Catherine Foster is another in a long line of important British Wagnerian sopranos and she is becoming more like Jane Eaglen or Rita Hunter than Gwyneth Jones or Anne Evans (all of course I have seen as Brünnhilde). There is an appealing warmth to her sound and she gets the notes. For me her voice is slightly small for Bayreuth; also I wasn’t entirely convinced by all her phrasing and whether I heard every word (as I recognise them) orrectly or clearly. Despite all her obvious experience it still seems like work-in-progress but I am pleased for her that she is so popular in Bayreuth. So who am I to argue?

I mentioned in an earlier review how the singing seemed a throwback to a better generation and this high standard was – by and large – maintained till the end of this Ring. I enjoyed Attila Jun’s brutal, stony-faced Hagen; in different ways Alejandro Marco-Buhrmester and Allison Oakes (another British singer doing well in Bayreuth) brought some pathos to Gunther and Gutrune, Oleg Bryjak repeated his powerful Alberich and there were strong trios of Norns and Rhinemaidens. Claudia Mahnke as Waltraute commanded attention during her monologue with Brünnhilde.

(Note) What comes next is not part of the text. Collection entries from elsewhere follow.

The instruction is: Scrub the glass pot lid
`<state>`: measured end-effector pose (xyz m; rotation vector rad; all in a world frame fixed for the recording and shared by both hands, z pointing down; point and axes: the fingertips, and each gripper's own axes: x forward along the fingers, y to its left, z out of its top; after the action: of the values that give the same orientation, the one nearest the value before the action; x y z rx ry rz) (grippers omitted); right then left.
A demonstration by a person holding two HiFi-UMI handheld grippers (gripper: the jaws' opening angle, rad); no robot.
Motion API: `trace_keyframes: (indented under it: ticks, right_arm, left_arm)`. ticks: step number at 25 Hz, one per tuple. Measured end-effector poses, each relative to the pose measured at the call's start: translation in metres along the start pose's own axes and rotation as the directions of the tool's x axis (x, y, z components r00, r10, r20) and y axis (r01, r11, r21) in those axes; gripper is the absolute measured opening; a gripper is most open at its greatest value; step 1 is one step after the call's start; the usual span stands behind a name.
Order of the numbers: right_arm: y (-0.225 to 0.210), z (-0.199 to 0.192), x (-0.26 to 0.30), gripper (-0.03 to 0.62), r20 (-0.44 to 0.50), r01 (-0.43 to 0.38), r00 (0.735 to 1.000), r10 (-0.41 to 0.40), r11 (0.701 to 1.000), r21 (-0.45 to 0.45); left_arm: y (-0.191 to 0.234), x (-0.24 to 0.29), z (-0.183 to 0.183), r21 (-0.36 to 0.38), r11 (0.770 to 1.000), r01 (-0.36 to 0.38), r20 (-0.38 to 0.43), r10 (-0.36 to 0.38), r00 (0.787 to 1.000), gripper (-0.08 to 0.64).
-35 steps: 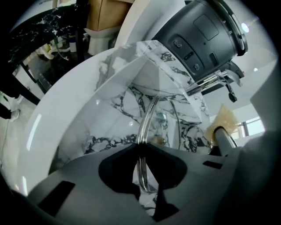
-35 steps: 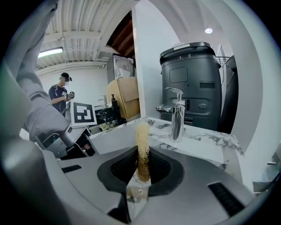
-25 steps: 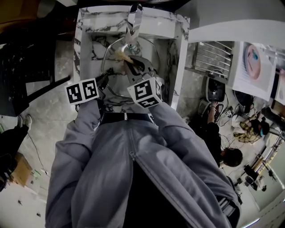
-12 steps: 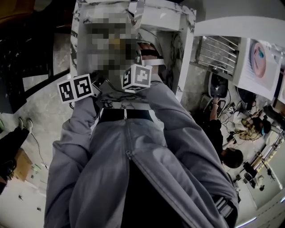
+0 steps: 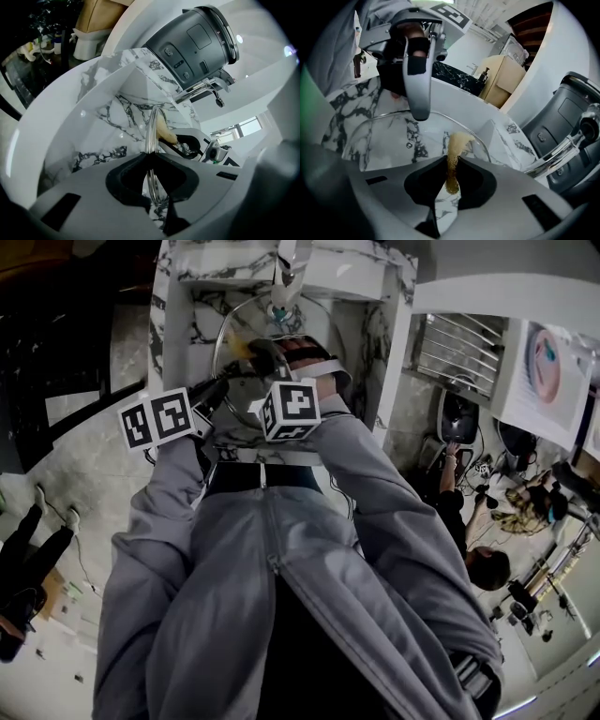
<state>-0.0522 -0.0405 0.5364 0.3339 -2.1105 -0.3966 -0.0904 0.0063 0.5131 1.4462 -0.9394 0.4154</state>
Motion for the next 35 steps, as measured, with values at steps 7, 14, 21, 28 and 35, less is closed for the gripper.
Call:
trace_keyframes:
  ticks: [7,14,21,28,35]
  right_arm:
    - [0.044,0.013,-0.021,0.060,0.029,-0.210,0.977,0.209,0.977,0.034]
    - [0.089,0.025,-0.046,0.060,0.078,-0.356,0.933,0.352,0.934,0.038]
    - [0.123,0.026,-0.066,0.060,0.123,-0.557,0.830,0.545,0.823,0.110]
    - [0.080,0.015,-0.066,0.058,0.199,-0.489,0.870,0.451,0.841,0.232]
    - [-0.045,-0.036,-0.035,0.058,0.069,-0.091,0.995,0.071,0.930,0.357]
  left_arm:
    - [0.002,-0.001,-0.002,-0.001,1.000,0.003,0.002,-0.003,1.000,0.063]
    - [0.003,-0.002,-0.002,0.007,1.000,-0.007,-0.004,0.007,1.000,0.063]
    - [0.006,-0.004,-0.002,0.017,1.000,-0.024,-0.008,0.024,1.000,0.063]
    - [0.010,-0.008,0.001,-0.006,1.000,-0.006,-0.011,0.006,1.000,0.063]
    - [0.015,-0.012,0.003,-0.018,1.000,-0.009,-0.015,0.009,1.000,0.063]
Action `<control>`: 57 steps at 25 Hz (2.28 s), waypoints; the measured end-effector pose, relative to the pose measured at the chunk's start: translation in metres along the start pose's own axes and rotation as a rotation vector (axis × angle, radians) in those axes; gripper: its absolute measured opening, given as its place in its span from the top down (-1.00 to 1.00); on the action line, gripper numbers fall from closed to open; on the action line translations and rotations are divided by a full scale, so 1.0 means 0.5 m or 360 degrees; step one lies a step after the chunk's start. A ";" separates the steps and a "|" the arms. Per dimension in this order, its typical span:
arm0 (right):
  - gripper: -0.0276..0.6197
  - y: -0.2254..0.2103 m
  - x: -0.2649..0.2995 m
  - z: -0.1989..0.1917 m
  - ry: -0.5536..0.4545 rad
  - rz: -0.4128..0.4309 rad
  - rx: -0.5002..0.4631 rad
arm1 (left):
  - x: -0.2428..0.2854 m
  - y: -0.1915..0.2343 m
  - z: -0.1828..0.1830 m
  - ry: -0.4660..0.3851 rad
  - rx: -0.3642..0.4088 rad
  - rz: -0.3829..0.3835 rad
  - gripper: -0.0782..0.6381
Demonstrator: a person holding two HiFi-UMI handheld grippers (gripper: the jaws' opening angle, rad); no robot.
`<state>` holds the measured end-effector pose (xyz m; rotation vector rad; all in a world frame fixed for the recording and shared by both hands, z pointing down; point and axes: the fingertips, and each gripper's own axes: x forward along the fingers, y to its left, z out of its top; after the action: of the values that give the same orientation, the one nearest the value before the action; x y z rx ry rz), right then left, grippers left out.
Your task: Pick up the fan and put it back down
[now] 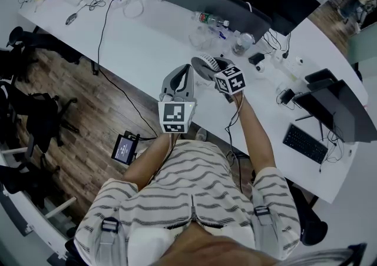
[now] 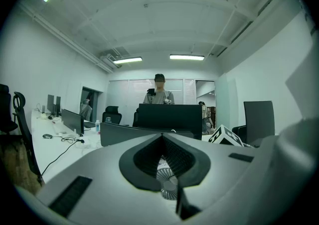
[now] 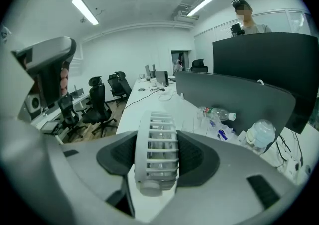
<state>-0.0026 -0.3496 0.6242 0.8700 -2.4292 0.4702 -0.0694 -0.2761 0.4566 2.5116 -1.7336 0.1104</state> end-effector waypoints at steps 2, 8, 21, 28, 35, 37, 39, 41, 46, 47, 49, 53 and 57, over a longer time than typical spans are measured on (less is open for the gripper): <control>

This will not live long in my memory as the Castorf-Ring but it will hang around a bit longer as the Kirill Petrenko-Ring. Perhaps in the end his account may have lacked sufficient light and shade but it was tautly-controlled and perfectly paced for what we saw on stage. Although there was plenty of emotion and passion it wasn’t what Wagner was representing in his music as what Castorf gave us involved dereliction, meaningless sex, avarice and brutality so we had no right to expect what we heard to offer us any respite. Continuously it was magnificently played by the Bayreuth Festival Orchestra with just with a few momentary lapses from the horns particularly in this Götterdämmerung.